Bacteriophage therapy offers a potential route to treat antibiotic-resistant Klebsiella pneumoniae infections, but its use is limited by the narrow specificity of phage-host interactions. In Klebsiella, adsorption is largely determined by receptor-binding proteins (RBPs) that recognize bacterial capsular polysaccharides, yet current machine learning approaches often represent whole phages rather than the individual proteins that mediate recognition. Here, we ask whether adsorption can be predicted at the level of single RBPs and whether the resulting models can identify the molecular features responsible for host specificity. Using experimentally validated Klebsiella phage-host interactions, we extended the PhageHostLearn framework from averaged phage-level representations to individual RBP-level predictions. We found that single-RBP models recover the predictive performance of strain-level models when host capsule identity is explicitly represented.

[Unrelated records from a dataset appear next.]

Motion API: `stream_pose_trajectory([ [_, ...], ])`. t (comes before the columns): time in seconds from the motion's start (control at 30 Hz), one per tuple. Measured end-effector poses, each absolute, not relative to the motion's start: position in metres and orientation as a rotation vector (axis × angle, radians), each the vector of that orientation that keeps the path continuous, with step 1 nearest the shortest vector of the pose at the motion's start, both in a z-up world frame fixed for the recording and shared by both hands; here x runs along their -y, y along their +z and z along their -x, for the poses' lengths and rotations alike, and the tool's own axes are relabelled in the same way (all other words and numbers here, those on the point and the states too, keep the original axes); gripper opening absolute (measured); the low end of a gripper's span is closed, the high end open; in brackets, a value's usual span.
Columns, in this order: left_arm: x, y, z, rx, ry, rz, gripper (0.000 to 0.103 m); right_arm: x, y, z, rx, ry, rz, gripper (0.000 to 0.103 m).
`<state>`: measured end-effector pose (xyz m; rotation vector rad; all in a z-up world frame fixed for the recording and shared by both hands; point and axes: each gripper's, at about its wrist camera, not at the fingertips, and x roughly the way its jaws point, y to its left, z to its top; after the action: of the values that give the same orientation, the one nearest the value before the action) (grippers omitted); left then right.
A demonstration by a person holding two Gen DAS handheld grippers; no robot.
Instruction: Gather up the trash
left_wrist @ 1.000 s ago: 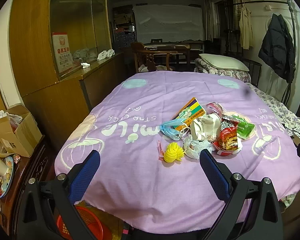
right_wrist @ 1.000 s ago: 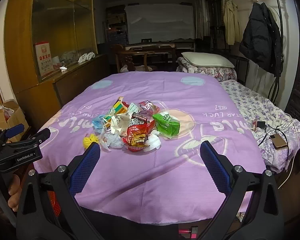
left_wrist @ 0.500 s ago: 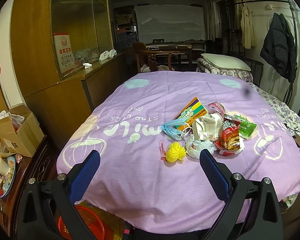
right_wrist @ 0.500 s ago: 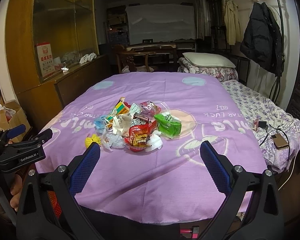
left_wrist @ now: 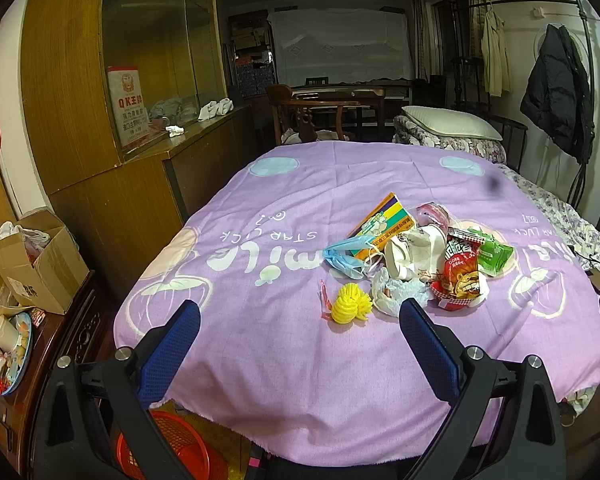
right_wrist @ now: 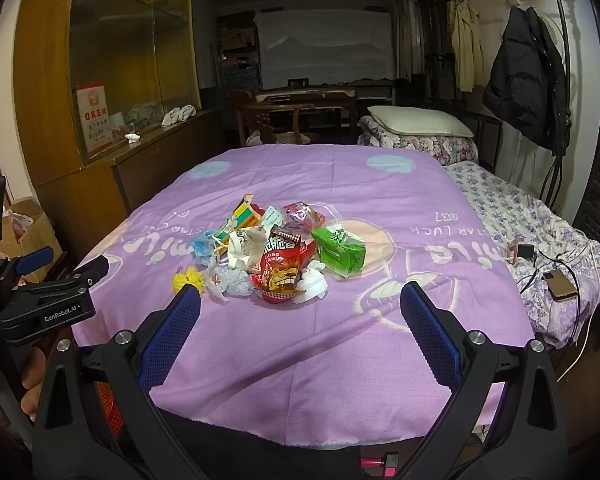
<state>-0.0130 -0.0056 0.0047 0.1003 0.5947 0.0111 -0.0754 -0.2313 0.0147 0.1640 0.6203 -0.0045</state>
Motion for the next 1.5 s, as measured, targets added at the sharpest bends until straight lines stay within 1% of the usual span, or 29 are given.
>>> stream_pose_trajectory([
  [1.13, 0.003, 0.004, 0.013, -0.600, 0.013, -0.103, 0.097, 0.229, 0.014, 0.075, -0.625, 0.004, -0.170, 0.096],
  [1.33, -0.008, -0.010, 0.010, -0.627, 0.025, -0.096, 0.097, 0.231, 0.002, 0.070, -0.653, 0.013, -0.182, 0.096],
  [1.5, -0.019, -0.023, -0.010, -0.680, 0.069, -0.078, 0.097, 0.235, -0.020, 0.057, -0.707, 0.022, -0.200, 0.096],
])
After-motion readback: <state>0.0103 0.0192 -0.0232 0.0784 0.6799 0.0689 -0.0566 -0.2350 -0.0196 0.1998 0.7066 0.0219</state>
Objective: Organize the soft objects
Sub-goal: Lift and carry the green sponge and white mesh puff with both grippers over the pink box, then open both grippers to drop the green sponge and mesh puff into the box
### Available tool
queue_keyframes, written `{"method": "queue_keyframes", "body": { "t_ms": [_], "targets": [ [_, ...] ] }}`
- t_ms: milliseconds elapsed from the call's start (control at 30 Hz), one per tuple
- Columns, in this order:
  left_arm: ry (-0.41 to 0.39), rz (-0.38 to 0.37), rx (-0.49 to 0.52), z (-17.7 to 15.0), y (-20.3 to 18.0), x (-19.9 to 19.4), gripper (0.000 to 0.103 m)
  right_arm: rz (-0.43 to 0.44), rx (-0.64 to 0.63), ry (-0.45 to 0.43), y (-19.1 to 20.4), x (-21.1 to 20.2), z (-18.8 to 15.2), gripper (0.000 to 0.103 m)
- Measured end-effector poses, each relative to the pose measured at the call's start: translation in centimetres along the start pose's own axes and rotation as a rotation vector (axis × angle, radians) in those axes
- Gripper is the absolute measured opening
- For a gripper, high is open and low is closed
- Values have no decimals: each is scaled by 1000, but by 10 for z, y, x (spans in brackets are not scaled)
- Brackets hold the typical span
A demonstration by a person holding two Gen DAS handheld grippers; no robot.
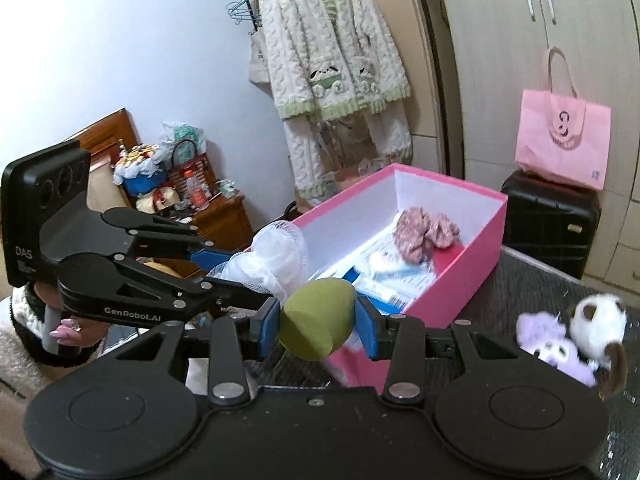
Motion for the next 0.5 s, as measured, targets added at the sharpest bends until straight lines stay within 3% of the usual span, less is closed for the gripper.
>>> {"method": "queue_keyframes", "body": {
  "t_ms": [300,500],
  "targets": [
    [35,65,-30,17,51,39,33,-49,-28,1,-27,42,32,47],
    [105,134,20,19,75,77,34,-53,-21,70,-42,83,44,47]
  ]
}}
Point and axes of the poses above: each gripper's, at about its wrist camera, not at the fingertips, and x roughly the way its jaws point, y to its left, z to its top, the point moved 9 cm from there along x, roughly the way its jaws point, and after that the axes turned 3 degrees about -z, right-handed, at the moved point
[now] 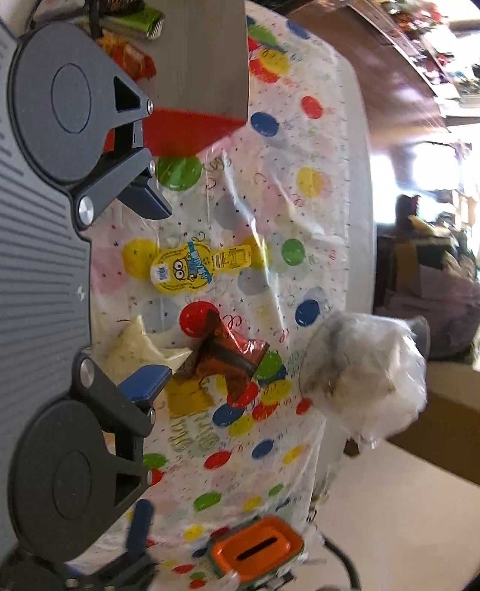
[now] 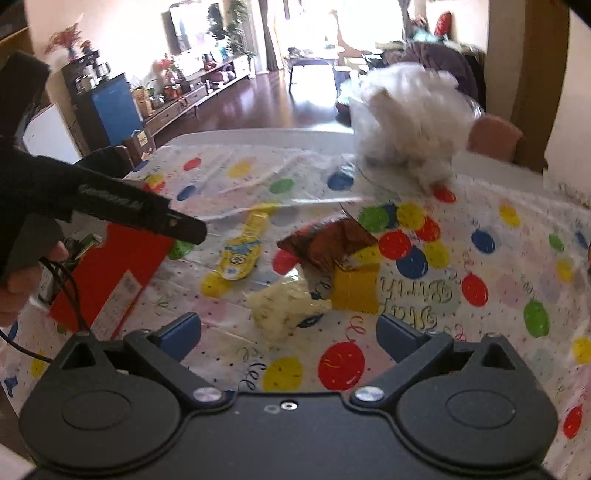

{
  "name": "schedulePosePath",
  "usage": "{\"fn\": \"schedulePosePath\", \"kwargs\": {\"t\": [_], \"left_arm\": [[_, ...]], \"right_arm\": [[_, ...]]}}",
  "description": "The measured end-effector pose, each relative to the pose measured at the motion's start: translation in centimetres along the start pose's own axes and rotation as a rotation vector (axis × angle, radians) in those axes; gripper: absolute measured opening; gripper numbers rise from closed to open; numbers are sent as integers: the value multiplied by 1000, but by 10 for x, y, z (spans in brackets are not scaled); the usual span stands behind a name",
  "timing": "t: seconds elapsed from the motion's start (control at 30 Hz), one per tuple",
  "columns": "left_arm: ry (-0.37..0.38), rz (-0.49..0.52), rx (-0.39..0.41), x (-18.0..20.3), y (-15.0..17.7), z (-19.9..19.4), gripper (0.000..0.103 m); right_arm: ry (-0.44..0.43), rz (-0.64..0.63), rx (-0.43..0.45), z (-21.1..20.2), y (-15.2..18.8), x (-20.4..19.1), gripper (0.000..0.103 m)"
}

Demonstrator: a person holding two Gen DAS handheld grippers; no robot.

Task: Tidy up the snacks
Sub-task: 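Grasp the yellow minion-shaped snack with the left tool while the right tool grasps the cream pouch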

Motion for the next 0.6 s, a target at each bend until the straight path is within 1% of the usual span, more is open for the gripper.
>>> {"fn": "schedulePosePath", "kwargs": {"t": [0.13,0.27,0.37,0.43,0.53,0.6], "left_arm": [[-29,-22,-90,0,-9,36,86],[-59,-38,-150,-3,-13,67,86],[-84,-51,-162,-7,-17,81,86],[-98,-48,-167,-8,-19,90,86],[-107,-47,-181,-9,-22,101,86],[-107,-65,-195,-11,-24,109,86]], "right_arm": [[-12,76,-43,18,-4,11,101],[-17,176,-94,41,-6,23,101],[-14,279,-137,60,-6,33,100],[-21,349,-164,72,-7,37,97],[-15,410,-197,89,-8,36,94],[-1,436,-219,99,-9,34,92]]}}
Point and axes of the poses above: each gripper's, at about its wrist camera, not at the fingertips, and z roughly the way its jaws point, x to its right, y to its underside, the point moved 4 cm from there along z, roughly the way its jaws point, and after that the axes turned 1 degree about -z, right-handed, at the moved point
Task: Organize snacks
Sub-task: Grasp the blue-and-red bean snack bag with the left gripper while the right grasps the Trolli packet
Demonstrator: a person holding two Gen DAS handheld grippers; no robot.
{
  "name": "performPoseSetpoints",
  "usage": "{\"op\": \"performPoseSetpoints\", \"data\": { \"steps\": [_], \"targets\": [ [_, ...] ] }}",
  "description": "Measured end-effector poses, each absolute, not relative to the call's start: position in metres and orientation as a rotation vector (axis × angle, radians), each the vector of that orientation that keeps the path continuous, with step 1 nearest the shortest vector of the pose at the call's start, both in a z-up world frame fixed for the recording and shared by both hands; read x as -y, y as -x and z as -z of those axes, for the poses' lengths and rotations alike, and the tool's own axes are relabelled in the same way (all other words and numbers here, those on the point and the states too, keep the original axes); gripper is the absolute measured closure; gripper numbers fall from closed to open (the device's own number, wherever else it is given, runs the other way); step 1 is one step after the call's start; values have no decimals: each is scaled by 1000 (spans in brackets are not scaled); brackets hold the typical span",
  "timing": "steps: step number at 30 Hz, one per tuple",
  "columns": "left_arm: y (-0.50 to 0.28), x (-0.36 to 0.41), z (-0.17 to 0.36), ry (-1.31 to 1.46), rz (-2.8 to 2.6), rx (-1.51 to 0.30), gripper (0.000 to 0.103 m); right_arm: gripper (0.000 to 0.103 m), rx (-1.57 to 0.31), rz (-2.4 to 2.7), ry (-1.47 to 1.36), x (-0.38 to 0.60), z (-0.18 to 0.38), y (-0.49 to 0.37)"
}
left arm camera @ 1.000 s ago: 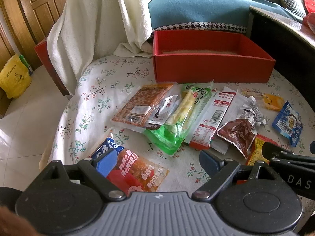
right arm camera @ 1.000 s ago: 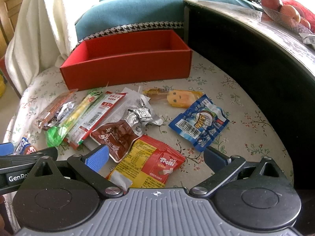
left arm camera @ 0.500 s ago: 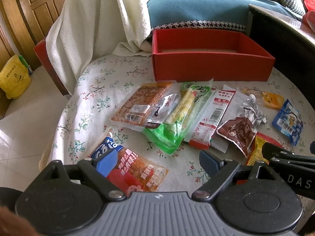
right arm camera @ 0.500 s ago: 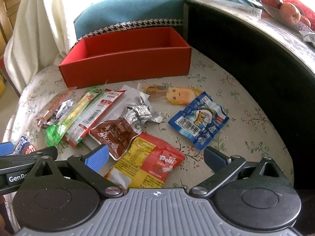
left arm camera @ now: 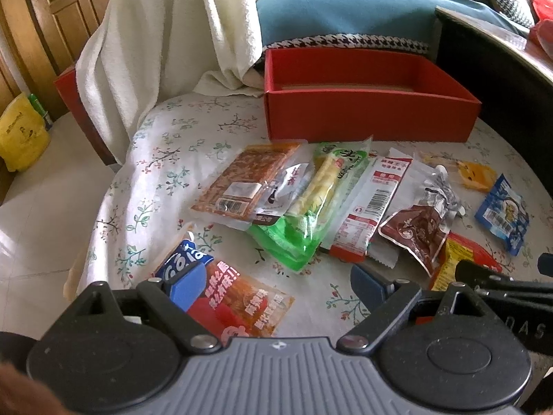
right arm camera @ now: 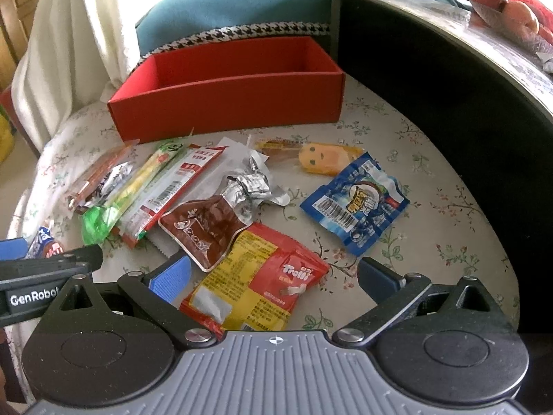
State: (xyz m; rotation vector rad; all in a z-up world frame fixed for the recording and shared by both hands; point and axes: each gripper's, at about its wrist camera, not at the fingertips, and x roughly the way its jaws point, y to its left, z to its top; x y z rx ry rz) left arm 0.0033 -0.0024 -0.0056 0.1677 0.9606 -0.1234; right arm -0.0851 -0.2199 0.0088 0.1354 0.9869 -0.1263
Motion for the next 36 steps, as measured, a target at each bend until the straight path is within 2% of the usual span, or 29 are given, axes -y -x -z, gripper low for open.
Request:
{"op": "performPoseSetpoints", "data": {
  "steps": [18, 23, 28, 33, 36],
  "targets": [
    [-4, 8, 15, -218, 171, -1036, 18, 0, -1117, 170, -158, 226, 22, 72],
    [-2, 6, 11, -248, 145, -1011, 18, 0, -1147, 169, -277, 230, 26, 66],
    [-5, -3, 6, -197, 119, -972, 18, 0, -1147, 147, -274, 222, 26, 61],
    [-12, -20, 2, -147, 65, -959, 18, 0, -1128, 102, -62, 196, 33, 56],
    [-14, -30, 5, -116, 58, -990, 18, 3, -1125, 54, -37, 200, 31, 55]
  ]
}}
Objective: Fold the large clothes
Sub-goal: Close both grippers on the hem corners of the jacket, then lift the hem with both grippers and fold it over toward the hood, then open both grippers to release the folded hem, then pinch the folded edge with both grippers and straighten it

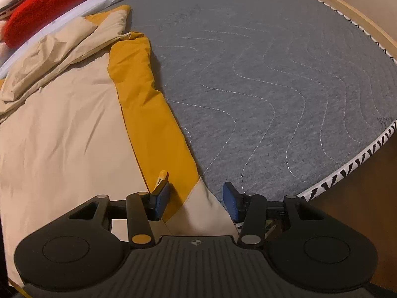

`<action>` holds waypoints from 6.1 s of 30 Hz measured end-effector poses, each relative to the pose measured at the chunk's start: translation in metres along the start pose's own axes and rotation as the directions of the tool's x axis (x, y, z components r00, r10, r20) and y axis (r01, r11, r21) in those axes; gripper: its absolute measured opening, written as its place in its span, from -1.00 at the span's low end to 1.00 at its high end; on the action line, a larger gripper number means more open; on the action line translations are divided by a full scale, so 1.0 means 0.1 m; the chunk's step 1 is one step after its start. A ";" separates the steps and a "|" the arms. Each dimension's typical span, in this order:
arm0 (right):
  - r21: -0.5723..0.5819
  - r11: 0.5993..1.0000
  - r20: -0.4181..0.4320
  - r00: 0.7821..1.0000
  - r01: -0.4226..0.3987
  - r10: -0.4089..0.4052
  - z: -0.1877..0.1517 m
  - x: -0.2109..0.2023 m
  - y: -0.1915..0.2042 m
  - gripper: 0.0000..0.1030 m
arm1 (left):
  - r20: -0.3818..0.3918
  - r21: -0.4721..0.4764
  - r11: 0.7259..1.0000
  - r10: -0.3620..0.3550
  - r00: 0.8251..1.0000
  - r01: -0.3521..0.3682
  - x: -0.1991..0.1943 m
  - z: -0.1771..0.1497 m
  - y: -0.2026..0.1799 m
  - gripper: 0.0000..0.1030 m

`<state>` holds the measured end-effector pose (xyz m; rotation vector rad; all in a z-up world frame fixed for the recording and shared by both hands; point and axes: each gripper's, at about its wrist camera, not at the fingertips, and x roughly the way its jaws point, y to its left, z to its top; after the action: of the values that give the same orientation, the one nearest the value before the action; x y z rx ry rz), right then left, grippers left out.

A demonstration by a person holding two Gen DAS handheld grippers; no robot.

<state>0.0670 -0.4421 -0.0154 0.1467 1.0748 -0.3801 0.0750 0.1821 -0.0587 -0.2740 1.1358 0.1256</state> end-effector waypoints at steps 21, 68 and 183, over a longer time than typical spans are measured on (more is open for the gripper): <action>-0.016 1.000 0.008 1.000 0.022 -0.022 -0.06 -0.06 0.04 -0.66 | -0.027 -0.057 0.996 -0.069 0.997 0.067 -0.05 -0.07 -0.01 -0.58; -0.151 0.984 0.286 0.948 -0.096 0.136 -0.15 -0.91 0.29 -0.98 | 0.157 0.084 0.989 -0.133 0.979 0.121 -0.77 -0.08 -0.37 -0.95; -0.019 0.997 0.192 0.978 -0.074 0.076 1.52 0.62 0.57 -0.95 | 0.102 0.031 0.993 -0.117 0.988 0.115 0.92 2.33 -0.40 -0.63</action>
<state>0.2408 -0.4489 -0.0016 0.1369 0.8774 -0.3131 0.3271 0.2051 -0.0445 -0.3075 1.0148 0.0224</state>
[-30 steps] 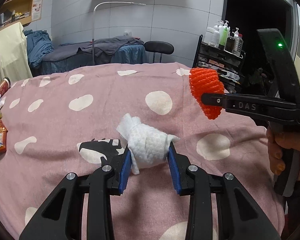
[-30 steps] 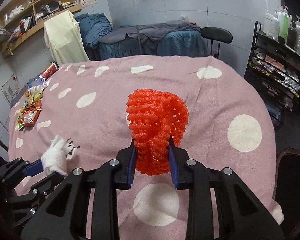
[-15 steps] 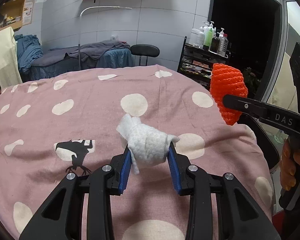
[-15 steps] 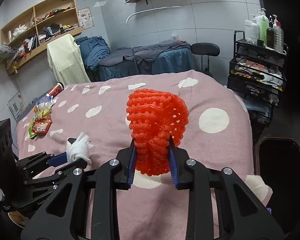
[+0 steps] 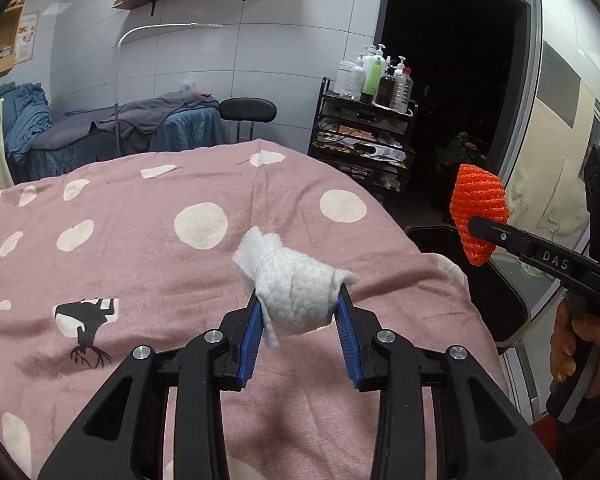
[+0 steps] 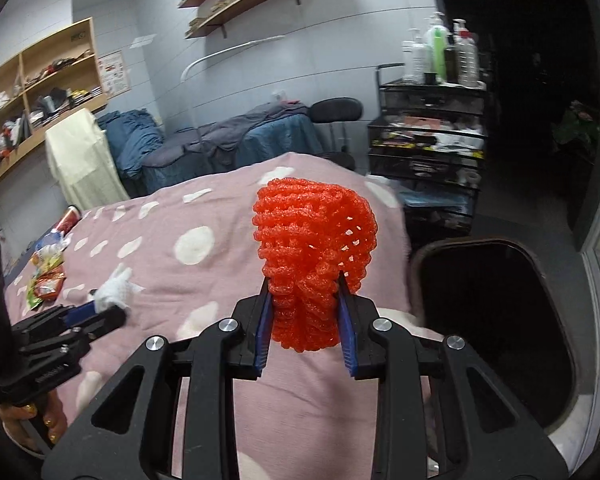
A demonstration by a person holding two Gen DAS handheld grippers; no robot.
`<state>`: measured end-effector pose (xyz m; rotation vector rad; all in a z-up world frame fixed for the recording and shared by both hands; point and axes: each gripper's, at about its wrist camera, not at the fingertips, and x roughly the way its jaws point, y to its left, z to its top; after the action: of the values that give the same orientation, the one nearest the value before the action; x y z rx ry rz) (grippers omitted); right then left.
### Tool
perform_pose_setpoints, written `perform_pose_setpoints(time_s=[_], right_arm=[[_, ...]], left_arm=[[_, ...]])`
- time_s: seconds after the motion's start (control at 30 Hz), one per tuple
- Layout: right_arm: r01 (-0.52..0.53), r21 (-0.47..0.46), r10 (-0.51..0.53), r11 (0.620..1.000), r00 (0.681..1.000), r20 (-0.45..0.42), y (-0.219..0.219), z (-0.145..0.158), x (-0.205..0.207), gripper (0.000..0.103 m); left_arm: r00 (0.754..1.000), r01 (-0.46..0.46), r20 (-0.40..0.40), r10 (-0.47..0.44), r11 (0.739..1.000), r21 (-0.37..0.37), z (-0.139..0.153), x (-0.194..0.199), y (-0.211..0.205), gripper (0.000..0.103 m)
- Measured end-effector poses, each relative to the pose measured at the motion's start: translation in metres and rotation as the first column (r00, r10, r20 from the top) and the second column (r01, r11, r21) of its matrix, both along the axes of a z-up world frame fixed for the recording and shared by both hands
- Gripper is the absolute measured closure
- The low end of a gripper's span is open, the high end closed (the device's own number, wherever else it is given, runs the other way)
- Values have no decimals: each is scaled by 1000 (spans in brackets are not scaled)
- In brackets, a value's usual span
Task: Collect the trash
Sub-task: 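Carry the orange net into the wastebasket and open the right gripper while left holds the tissue, then lower the white tissue into the wastebasket and open the left gripper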
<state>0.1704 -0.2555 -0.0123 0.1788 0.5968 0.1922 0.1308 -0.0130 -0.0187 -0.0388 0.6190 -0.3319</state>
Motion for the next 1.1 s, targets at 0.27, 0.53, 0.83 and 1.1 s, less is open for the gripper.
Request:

However, models trained only on interaction-level labels did not reliably distinguish motif-bearing RBPs from other viral proteins, indicating that protein-level inputs alone are insufficient for mechanistic interpretability. To resolve this ambiguity, we identified serotype-specific conserved motifs among RBPs from phages infecting the same capsular type. Structural modelling showed that these motifs localize to exposed regions of RBPs and resemble carbohydrate-binding modules. Incorporating motif information into a relabelled training scheme improved prioritization of motif-bearing RBPs while preserving interaction-level predictive power. We further identified a candidate multi-motif RBP from phage S8c that may recognize multiple capsular serotypes. Together, these results support a modular model of Klebsiella phage adsorption in which conserved sub-protein elements drive capsule recognition. More broadly, this work shows how protein-level machine learning combined with biological constraints can move beyond accurate phage-host prediction toward mechanistic identification of host-range determinants.